Ce projet identitaire maritime régional, avec ses ambitions régionalistes, s’inscrit naturellement dans l’Europe des régions. Jean-Yves le Drian, en tant que vice-président de la CRPM (Conférence des Régions Périphériques Maritimes) ainsi que de la Commission Arc Atlantique, pèse de tout son poids pour influencer la destination des aides au développement, les critères d’éligibilité des régions et les orientations des programmes de développement communautaire. Un rapide coup d’œil sur le contenu des mesures du programme 2007 – 2013 pour l’Espace Atlantique (le territoire opérationnel pour la partie occidentale de l’Union) suffit pour s’en convaincre. L’économie et le savoir maritime (développement des connaissances en matière de sécurité maritime et d’océanographie, luttes contre les pollutions, essor des énergies marines renouvelables notamment) sont au cœur des préoccupations européennes, et sont largement favorables à la Bretagne. Ces orientations communautaires rejoignent les trois publications récentes (entre 2004 et 2007) du Conseil Économique et Social de Bretagne9. Si les ambitions de développement par le maritime des élus socialistes s’inscrivent dans la continuité de celles des majorités de droite qui les ont précédées (Poussard, 1996), leur caractère régionaliste y est en revanche plus affirmé.
Conclusion
Le rapport à l’océan Atlantique des élus des territoires littoraux bretons se situe au carrefour de la géographie et du politique. Au-delà des dynamiques territoriales, leur influence est en effet considérable dans le contenu des identités maritimes qu’ils construisent puisque l’on y retrouve l’ensemble des éléments qui rythme l’agir politique : affinités et rivalités partisanes, projets politiques territoriaux (régionalisme) et enjeux électoraux.

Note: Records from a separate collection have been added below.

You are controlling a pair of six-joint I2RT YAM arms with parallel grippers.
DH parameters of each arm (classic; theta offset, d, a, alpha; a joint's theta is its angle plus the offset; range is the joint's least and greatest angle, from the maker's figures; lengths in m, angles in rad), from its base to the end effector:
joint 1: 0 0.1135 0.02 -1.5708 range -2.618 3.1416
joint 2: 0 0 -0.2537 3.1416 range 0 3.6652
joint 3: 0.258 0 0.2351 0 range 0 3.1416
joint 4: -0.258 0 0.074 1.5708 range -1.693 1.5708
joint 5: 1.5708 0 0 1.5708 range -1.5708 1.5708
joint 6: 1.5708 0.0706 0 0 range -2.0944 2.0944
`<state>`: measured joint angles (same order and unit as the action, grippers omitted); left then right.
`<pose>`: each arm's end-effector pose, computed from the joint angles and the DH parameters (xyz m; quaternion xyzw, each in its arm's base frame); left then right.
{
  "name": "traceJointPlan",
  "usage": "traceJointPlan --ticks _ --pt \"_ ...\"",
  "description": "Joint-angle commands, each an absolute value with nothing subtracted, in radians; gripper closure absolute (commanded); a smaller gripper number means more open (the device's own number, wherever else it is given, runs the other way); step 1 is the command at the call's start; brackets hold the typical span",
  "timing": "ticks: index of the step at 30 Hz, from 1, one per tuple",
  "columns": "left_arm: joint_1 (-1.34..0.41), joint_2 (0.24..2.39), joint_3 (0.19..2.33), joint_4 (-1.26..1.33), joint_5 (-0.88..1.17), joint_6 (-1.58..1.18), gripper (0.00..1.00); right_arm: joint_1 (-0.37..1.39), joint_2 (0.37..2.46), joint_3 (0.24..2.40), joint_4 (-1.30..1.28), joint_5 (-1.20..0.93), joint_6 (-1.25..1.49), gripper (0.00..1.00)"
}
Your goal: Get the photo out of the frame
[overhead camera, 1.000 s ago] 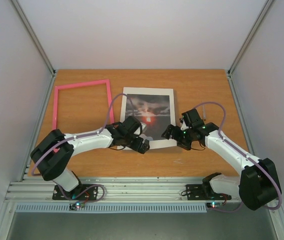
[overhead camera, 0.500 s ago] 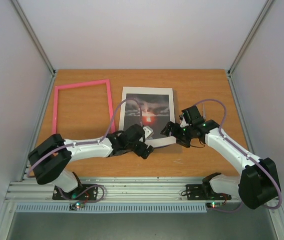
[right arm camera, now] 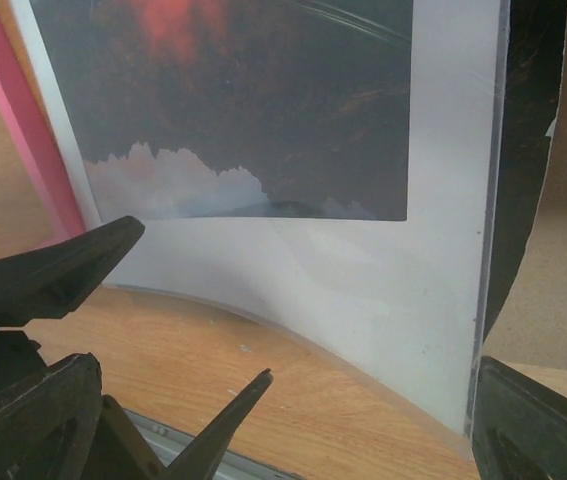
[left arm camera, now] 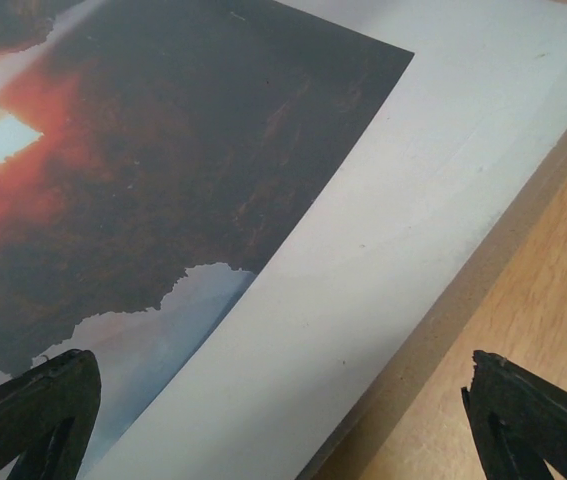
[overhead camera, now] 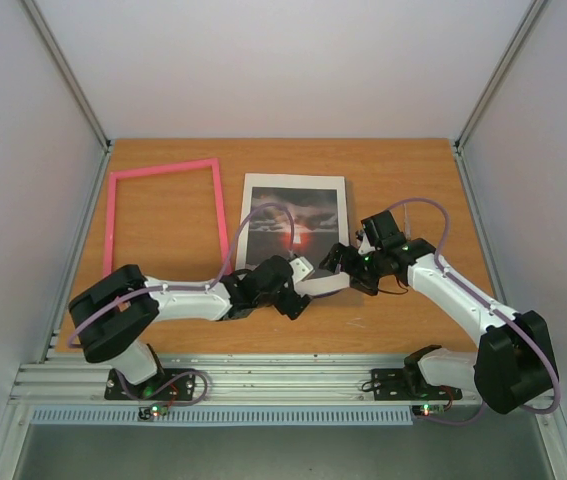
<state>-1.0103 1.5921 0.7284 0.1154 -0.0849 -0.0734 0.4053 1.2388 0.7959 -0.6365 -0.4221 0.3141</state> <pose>0.1776 -0.2716 0.1351 0.3984 0.8248 -0.1727 0.3622 0.2034 0.1187 0.1881 -0.0941 0.9451 0.2739 0.1511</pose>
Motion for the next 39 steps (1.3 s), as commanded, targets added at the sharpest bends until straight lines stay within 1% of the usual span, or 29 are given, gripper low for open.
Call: traceJointPlan --ticks 1,14,23,39 --pt "-1.015 1.632 0.759 0.227 -0.100 -0.047 0.01 0.409 1.249 0.824 -0.617 -0.453 0.326 0.02" --pt "-1.017 1.725 0.787 0.268 -0.111 -0.061 0.01 0.409 1.258 0.819 -0.608 -0.476 0.330 0.02" --pt "-1.017 1.767 0.812 0.282 -0.227 -0.097 0.01 0.409 1.253 0.803 -0.605 -0.479 0.332 0.01" --pt "-1.003 1.780 0.858 0.255 -0.288 -0.172 0.01 0.405 1.229 0.721 -0.565 -0.436 0.332 0.02"
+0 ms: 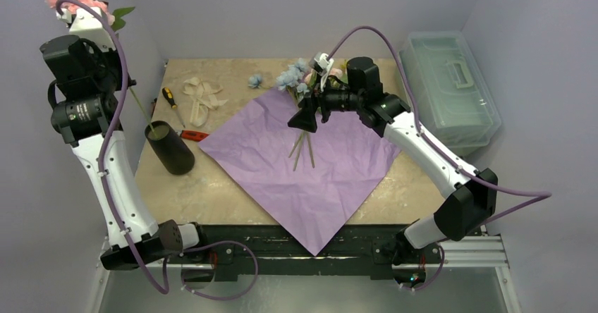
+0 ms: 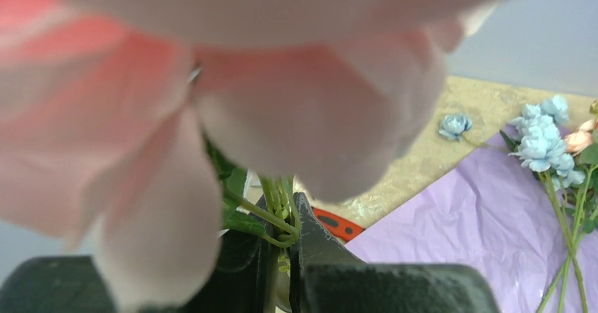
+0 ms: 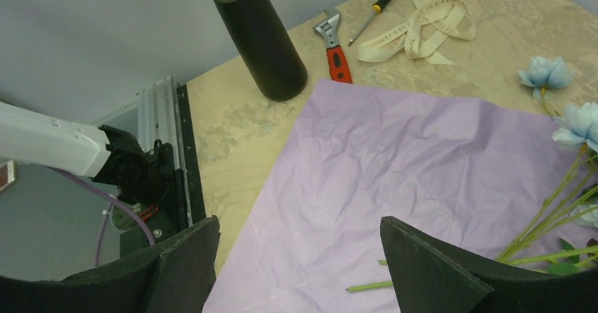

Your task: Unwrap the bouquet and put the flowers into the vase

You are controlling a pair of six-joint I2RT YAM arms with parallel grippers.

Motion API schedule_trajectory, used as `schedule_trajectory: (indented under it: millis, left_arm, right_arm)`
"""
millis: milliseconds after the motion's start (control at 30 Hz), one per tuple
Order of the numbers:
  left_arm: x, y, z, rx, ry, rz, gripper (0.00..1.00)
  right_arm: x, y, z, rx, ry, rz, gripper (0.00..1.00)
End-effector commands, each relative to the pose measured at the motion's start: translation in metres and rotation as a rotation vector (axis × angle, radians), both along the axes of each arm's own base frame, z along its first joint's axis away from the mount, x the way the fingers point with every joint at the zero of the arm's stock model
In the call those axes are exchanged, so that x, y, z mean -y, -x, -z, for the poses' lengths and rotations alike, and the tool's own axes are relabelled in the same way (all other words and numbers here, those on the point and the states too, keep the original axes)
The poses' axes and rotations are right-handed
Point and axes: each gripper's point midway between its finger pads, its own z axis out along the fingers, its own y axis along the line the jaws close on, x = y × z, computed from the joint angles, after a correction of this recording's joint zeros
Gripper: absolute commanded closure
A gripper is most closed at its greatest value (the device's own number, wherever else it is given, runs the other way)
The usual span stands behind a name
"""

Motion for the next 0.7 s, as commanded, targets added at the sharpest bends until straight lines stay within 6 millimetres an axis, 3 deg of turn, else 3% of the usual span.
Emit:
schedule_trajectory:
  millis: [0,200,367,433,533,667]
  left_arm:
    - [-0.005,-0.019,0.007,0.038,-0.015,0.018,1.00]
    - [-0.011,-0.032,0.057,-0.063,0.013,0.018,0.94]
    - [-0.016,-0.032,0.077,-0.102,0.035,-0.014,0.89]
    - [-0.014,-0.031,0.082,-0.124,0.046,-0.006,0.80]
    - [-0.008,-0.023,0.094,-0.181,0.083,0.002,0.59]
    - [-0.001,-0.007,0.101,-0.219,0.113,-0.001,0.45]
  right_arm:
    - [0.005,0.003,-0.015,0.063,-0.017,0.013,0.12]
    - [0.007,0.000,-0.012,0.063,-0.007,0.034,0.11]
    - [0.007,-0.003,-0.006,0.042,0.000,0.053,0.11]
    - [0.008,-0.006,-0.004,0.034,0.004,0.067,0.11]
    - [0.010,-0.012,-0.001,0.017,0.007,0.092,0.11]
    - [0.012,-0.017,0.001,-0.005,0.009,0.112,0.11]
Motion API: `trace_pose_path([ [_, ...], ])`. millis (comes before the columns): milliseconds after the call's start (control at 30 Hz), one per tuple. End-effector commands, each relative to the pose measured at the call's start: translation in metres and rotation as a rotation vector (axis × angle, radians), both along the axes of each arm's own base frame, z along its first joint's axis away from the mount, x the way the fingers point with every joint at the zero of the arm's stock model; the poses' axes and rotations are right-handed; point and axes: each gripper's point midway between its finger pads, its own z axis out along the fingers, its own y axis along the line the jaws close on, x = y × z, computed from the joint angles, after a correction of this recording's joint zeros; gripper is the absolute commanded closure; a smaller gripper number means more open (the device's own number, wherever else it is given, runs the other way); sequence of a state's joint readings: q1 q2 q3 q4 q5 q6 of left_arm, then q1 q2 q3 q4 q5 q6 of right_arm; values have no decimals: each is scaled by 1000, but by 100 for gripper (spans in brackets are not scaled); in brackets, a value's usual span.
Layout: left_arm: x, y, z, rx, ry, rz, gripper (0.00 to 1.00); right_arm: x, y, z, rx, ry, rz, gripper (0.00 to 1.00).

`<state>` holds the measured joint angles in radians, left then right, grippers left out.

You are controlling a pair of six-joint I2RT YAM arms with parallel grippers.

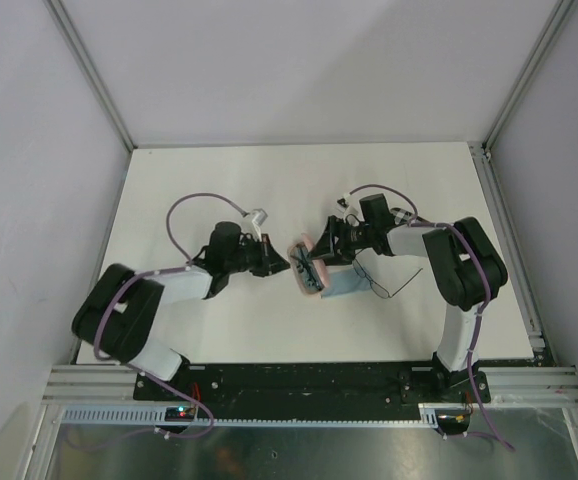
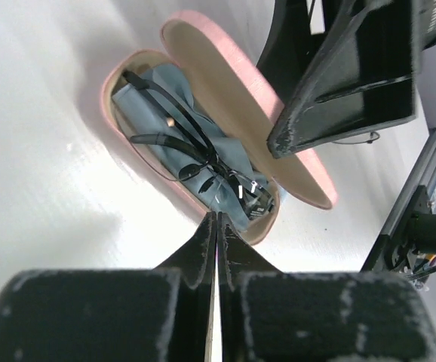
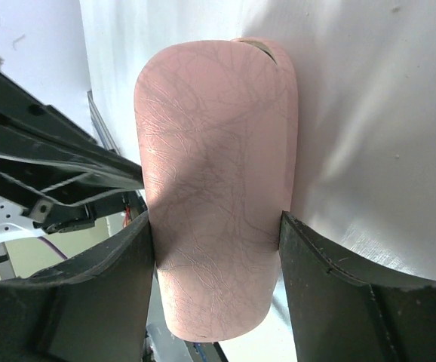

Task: Organize the sunglasses
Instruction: Adjust the sunglasses in the sunglasses case.

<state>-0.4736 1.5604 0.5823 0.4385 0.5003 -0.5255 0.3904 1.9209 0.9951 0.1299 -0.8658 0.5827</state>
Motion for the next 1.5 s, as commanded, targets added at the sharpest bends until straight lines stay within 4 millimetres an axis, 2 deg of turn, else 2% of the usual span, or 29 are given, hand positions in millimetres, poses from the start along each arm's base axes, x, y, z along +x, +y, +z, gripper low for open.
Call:
trace_pose_path([
  [0, -2, 20, 27, -30, -44, 52, 98, -3, -6, -27, -143, 11, -49, 57],
  [200, -7, 28, 19, -4, -17, 68, 98, -4, -3, -29, -182, -6, -58, 56],
  [333, 1, 26, 6, 13, 6, 70, 99, -6, -3, -29, -192, -5, -57, 56],
  [467, 16, 14, 0, 17, 19, 54, 100, -7, -2, -28, -189, -5, -55, 56],
  [633, 32, -9, -8, 16, 42, 22, 100, -7, 0, -26, -181, -6, -53, 56],
  [800, 32, -26, -19, 16, 64, -2, 100, -7, -2, -26, -184, -4, -53, 56],
  [1033, 25, -26, -33, 28, 102, -15, 100, -6, -4, -27, -181, -1, -56, 57],
  [1167, 20, -22, -27, 26, 89, -8, 100, -5, -5, -27, -178, 0, -58, 56],
  [1467, 15, -12, 7, -5, 45, 18, 98, -5, -10, -37, -253, 4, -63, 56],
])
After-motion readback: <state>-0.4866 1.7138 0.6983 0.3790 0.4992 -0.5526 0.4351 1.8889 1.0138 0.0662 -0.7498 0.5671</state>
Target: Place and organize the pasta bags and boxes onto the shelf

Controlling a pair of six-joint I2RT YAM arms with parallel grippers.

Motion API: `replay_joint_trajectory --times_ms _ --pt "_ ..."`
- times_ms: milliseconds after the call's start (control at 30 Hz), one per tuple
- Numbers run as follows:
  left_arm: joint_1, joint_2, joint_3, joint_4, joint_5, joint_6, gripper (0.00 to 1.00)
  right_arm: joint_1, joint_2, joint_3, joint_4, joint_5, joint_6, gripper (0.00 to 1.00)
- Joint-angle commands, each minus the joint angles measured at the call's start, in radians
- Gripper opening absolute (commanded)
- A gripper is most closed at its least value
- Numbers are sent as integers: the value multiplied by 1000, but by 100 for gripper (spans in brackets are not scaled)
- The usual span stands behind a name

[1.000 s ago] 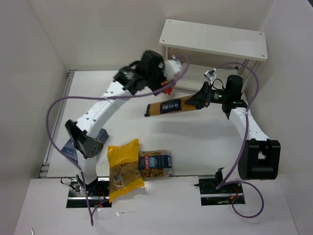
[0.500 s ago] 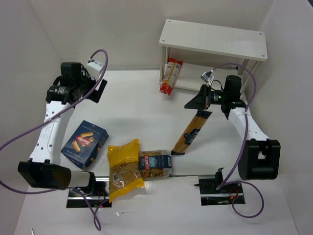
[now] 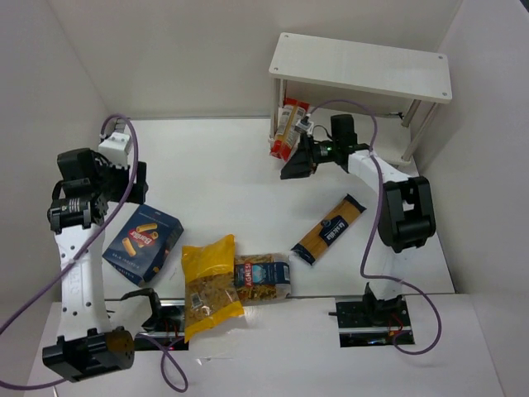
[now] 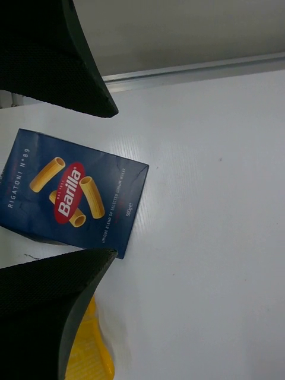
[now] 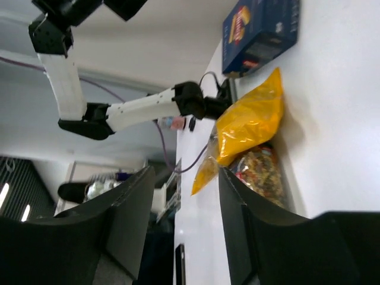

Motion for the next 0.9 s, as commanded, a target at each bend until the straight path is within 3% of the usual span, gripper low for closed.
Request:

D’un autre côté, le fait que le maritime soit au cœur de la vie politique locale montre à quel point ce domaine occupe une place fondamentale dans ces territoires de nos jours, et recoupe des enjeux majeurs pour la Bretagne. On conservera néanmoins un certain recul avant de souscrire totalement à la proposition de Jean-Yves le Drian lors de son allocation aux journées d’études de l’ANEL10 en octobre 2007 :
En ce moment – je ne sais pas combien de temps durera cette période –, il y a une opportunité majeure de faire valoir les intérêts maritimes dans notre pays ; ce n’est pas arrivé souvent, quels que soient les gouvernements.